[EXERCISE GOAL]
The whole listing is to be retyped exactly as it appears.

[DATA PROVIDED]
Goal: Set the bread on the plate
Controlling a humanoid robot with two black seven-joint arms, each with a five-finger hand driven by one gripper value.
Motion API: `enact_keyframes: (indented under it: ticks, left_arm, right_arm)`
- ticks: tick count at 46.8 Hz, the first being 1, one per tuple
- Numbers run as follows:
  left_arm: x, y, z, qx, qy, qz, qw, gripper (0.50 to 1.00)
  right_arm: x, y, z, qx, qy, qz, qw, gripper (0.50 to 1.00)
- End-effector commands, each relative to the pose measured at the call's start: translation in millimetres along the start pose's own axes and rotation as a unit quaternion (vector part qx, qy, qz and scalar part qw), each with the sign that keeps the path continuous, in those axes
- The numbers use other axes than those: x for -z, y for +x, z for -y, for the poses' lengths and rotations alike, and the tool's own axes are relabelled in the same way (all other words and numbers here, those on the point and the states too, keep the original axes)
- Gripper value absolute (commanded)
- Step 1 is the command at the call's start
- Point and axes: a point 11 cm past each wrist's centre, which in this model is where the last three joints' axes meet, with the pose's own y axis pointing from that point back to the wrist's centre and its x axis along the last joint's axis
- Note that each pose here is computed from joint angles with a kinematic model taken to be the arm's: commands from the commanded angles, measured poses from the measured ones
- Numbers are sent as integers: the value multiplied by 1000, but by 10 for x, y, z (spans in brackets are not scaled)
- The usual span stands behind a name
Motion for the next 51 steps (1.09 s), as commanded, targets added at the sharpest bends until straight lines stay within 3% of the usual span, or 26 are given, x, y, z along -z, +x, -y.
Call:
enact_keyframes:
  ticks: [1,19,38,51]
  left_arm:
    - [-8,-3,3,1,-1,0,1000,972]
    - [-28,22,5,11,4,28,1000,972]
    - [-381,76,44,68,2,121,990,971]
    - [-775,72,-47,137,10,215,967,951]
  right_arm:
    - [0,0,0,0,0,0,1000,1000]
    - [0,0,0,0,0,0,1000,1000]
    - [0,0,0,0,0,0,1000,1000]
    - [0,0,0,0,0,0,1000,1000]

[ANSWER TO THE PROBLEM]
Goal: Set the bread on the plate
Controlling a humanoid robot with two black seven-joint arms, each with a five-finger hand driven by one gripper value.
Motion API: `enact_keyframes: (indented under it: ticks, left_arm, right_arm)`
- ticks: tick count at 46.8 Hz, the first being 1, one per tuple
- Numbers run as follows:
  left_arm: x, y, z, qx, qy, qz, qw, gripper (0.50 to 1.00)
  right_arm: x, y, z, qx, qy, qz, qw, gripper (0.50 to 1.00)
- End-effector commands, each relative to the pose measured at the call's start: translation in millimetres along the start pose's own axes and rotation as a unit quaternion (vector part qx, qy, qz and scalar part qw), each with the sign that keeps the path continuous, in those axes
- The numbers use other axes than those: x for -z, y for +x, z for -y, for the poses' lengths and rotations alike, and the tool's own axes are relabelled in the same way (all other words and numbers here, those on the point and the states too, keep the original axes)
- Gripper value absolute (commanded)
- Step 1 is the command at the call's start
- Point and axes: a point 11 cm past each wrist's centre, which in this model is where the last three joints' axes meet, with the pose's own y axis pointing from that point back to the wrist's centre and its x axis along the last joint's axis
- Note that each pose here is computed from joint angles with a kinematic model taken to be the arm's: commands from the commanded angles, measured poses from the measured ones
- Numbers are sent as integers: the value multiplied by 1000, but by 10 for x, y, z (spans in brackets are not scaled)
- The usual span stands behind a name
Motion for the next 51 steps (1.09 s), as commanded, targets added at the sharpest bends until straight lines stay within 3% of the usual span, or 26 are given, x, y, z along -z, +x, -y.
Call:
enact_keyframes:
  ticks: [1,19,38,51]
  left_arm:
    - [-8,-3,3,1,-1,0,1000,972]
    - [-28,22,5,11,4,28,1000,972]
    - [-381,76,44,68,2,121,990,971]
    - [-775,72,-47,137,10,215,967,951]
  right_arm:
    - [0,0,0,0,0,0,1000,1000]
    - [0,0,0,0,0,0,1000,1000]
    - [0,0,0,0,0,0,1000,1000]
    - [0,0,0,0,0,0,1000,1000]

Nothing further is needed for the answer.